Always pair --cache-ram with --kv-unified for correct behavior. Without the flag, prompt caching silently disables.

When debugging KV cache eviction errors, check total memory consumption including the prompt cache, not just model weights plus KV cache math. The prompt cache's host-RAM allocation reduces the available unified memory pool on Apple Silicon.

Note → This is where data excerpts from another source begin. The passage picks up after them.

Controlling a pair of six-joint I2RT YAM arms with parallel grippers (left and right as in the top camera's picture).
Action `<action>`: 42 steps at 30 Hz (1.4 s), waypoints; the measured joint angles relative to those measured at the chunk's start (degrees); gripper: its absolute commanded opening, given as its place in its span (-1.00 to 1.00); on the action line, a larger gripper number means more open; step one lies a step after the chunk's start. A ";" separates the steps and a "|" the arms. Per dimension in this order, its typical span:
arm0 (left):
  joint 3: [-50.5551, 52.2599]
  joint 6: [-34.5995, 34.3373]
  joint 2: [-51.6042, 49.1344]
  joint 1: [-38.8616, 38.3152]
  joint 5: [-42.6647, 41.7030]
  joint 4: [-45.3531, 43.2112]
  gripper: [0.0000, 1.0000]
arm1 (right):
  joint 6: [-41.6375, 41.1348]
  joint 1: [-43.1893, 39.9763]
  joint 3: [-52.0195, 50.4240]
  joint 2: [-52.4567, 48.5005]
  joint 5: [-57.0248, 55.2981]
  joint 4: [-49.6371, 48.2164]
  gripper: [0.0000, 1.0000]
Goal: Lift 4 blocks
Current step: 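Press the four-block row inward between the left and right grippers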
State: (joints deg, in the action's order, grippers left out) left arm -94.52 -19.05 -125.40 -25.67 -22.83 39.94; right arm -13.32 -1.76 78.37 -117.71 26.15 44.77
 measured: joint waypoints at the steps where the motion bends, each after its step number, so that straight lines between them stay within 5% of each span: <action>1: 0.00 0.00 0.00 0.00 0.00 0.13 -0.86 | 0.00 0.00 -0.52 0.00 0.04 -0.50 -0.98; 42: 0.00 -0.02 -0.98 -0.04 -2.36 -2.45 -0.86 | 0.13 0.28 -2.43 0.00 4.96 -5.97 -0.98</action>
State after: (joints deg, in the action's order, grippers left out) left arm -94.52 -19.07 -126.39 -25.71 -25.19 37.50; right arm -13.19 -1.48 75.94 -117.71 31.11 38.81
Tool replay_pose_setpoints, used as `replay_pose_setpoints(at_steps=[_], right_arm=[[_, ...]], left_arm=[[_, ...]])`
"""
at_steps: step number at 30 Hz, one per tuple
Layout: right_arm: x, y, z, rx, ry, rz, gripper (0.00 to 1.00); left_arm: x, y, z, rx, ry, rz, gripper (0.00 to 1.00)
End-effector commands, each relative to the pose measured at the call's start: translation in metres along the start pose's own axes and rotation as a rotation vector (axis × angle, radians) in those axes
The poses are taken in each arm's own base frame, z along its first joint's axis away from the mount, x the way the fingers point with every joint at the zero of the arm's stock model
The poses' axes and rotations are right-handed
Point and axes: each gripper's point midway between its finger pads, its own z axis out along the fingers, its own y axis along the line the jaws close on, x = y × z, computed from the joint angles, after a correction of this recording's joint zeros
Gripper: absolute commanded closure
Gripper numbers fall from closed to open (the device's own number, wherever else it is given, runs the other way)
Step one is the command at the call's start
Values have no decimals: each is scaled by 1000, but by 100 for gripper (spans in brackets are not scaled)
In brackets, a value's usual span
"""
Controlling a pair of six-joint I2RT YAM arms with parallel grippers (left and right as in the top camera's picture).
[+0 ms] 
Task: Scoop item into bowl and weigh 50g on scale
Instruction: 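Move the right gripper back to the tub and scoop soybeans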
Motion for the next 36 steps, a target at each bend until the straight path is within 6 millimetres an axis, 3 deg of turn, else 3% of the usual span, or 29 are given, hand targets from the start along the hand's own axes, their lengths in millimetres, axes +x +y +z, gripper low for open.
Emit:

For agent workloads, --cache-reuse 256 is the single most impactful optimization flag. It collapses repeated prefill within the active GPU cache, which is fundamentally different from --cache-ram's host-RAM approach. Use both together for maximum effect on stable system prompts.

For most production deployments on Apple Silicon, set --cache-ram 0 unless your workload has extremely consistent prompts and TTFT optimization is critical. Memory stability is more valuable than the prompt caching speedup. The eviction errors I experienced were resolved by disabling --cache-ram entirely, but adding --cache-reuse may provide the TTFT benefit without the memory competition.

Measure cache effectiveness using timings.cache_n from the chat-completions API response. If cache_n does not approach the system-prompt length on subsequent requests, you have a prefix invalidation problem rather than a configuration issue.